For all his fussing, Jackson spent many weekends looking at the older houses of the city, driving the fine neighborhoods with wide streets and welcoming bungalows.
It was a sight to reckon with, and he’d marvel over the rich architecture and fascinating details of craftsmanship that graced Detroit.
In the spring and fall, we’d walk West Canfield and admire the elegance of the stately mansions before heading back to our street with its rows of white homes that looked no bigger than dollhouses.
“I’ll get your dinner basket down from the attic when I return if you’ll promise to pack it with your fried rhubarb and berry pies. He planted a kiss on my forehead. “Let’s get this sorry excuse for a garden fertilized,” he told Elijah Jack.
Jackson was still miserable for home, and it folded into my own longing. The rumblings always seemed to arrive with the first buds of spring—his first turn of dirt.
And though we hadn’t talked again of the long-ago evening when I told him he could leave, the offer was always sitting there like a small creek stone that had been smoothed by worrying fingers, scarred from battle-worn hairline cracks, waiting to shatter.
Often, Jackson would grumble on the back porch during the loud summers.
“Hear that?” he’d say. “It’s what’s missing.
What young Elijah Jack will never hear. The soft paws of forest critters and running brooks.
Our singing pines. Remember it all? Why, you could even hear the acorns drop in autumn.
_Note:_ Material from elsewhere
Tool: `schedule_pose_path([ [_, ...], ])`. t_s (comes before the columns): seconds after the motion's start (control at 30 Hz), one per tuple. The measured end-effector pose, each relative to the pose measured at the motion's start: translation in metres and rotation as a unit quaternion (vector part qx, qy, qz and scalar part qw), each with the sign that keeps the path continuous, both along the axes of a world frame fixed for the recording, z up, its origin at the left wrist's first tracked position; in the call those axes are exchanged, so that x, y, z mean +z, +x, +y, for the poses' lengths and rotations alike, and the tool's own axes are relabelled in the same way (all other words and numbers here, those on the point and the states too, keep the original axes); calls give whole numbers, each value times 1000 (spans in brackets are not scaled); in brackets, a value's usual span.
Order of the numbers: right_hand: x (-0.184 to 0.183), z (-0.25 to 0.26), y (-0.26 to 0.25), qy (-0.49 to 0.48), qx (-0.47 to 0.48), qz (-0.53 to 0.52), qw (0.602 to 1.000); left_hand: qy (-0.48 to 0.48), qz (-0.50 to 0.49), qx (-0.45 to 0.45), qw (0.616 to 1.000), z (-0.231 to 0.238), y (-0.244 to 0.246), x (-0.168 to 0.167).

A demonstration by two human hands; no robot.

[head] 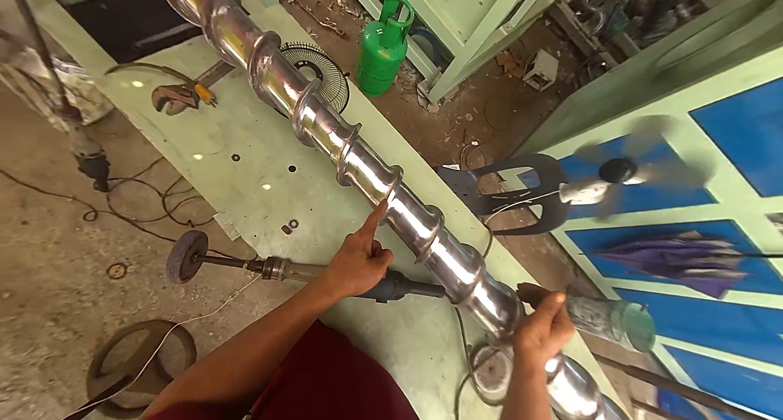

Here, we are nothing but birds without song. ”
I’d studied and soon realized we’d lost so much of what made us.
Sometimes we’d both still to the grated cries of a dull catbird that mimicked the grinding charrs of the city, then search the smoky skies, pining for the cheered calls and slow trills of the colorful red cardinal back home.
Always he’d catch my eye, and together we were pulled back into our feral hearts inside the mist-kissed woodlands. There, I’d walk free alongside him on winding paths of moss and trillium, the murmurous forest floor my slippers.
As the years passed, we barely spoke of the mountains we call home.
Spoken even rarer these days, but always there, the longing could not stay silenced.